-- Exercise description --
Write out the data exactly, keeping every line.

-- Dataset content --
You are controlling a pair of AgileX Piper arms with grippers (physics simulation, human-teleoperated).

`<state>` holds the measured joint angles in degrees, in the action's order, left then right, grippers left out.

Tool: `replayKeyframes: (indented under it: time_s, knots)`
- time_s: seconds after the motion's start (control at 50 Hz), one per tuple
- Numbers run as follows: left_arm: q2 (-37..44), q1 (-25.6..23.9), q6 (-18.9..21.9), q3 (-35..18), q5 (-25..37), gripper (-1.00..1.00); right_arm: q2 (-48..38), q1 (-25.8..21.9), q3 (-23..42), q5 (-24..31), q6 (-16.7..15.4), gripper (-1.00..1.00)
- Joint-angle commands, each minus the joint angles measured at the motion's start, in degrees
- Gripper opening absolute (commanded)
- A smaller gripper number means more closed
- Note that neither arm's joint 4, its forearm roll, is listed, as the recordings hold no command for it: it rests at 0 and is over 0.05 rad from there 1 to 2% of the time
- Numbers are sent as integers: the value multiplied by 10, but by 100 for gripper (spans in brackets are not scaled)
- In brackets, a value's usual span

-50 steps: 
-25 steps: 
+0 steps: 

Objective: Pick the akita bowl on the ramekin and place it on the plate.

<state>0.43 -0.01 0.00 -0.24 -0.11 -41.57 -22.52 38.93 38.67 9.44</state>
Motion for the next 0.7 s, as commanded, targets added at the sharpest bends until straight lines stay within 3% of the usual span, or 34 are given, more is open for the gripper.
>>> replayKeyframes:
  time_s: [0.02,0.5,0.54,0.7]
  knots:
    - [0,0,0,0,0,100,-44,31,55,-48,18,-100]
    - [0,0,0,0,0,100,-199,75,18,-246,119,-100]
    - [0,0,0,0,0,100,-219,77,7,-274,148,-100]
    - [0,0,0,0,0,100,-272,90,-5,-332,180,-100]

-- Solution for this task --
You are controlling a pair of AgileX Piper arms with grippers (physics simulation, human-teleoperated).

`<state>` holds the measured joint angles in degrees, in the action's order, left then right, grippers left out.

Tool: `replayKeyframes: (indented under it: time_s, knots)`
- time_s: seconds after the motion's start (control at 50 Hz), one per tuple
- Numbers run as follows: left_arm: q2 (-37..44), q1 (-25.6..23.9), q6 (-18.9..21.9), q3 (-35..18), q5 (-25..37), gripper (-1.00..1.00); right_arm: q2 (-48..38), q1 (-25.8..21.9), q3 (-23..42), q5 (-24..31), q6 (-16.7..15.4), gripper (-1.00..1.00)
- Joint-angle commands, each minus the joint angles measured at the motion's start, in degrees
- Gripper opening absolute (commanded)
- A smaller gripper number means more closed
- Note that neither arm's joint 4, its forearm roll, is listed, as the recordings hold no command for it: it rests at 0 and is over 0.05 rad from there 1 to 2% of the time
- Numbers are sent as integers: the value multiplied by 10, but by 100 for gripper (spans in brackets are not scaled)
- In brackets, a value's usual span

-50 steps: 
-25 steps: 
+0 steps: 

Objective: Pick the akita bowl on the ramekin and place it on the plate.

<state>0.43 -0.01 0.00 -0.24 -0.11 -41.57 -22.52 38.93 38.67 9.44</state>
Motion for the next 0.7 s, as commanded, targets added at the sharpest bends until straight lines stay within 3% of the usual span, or 34 are given, more is open for the gripper.
>>> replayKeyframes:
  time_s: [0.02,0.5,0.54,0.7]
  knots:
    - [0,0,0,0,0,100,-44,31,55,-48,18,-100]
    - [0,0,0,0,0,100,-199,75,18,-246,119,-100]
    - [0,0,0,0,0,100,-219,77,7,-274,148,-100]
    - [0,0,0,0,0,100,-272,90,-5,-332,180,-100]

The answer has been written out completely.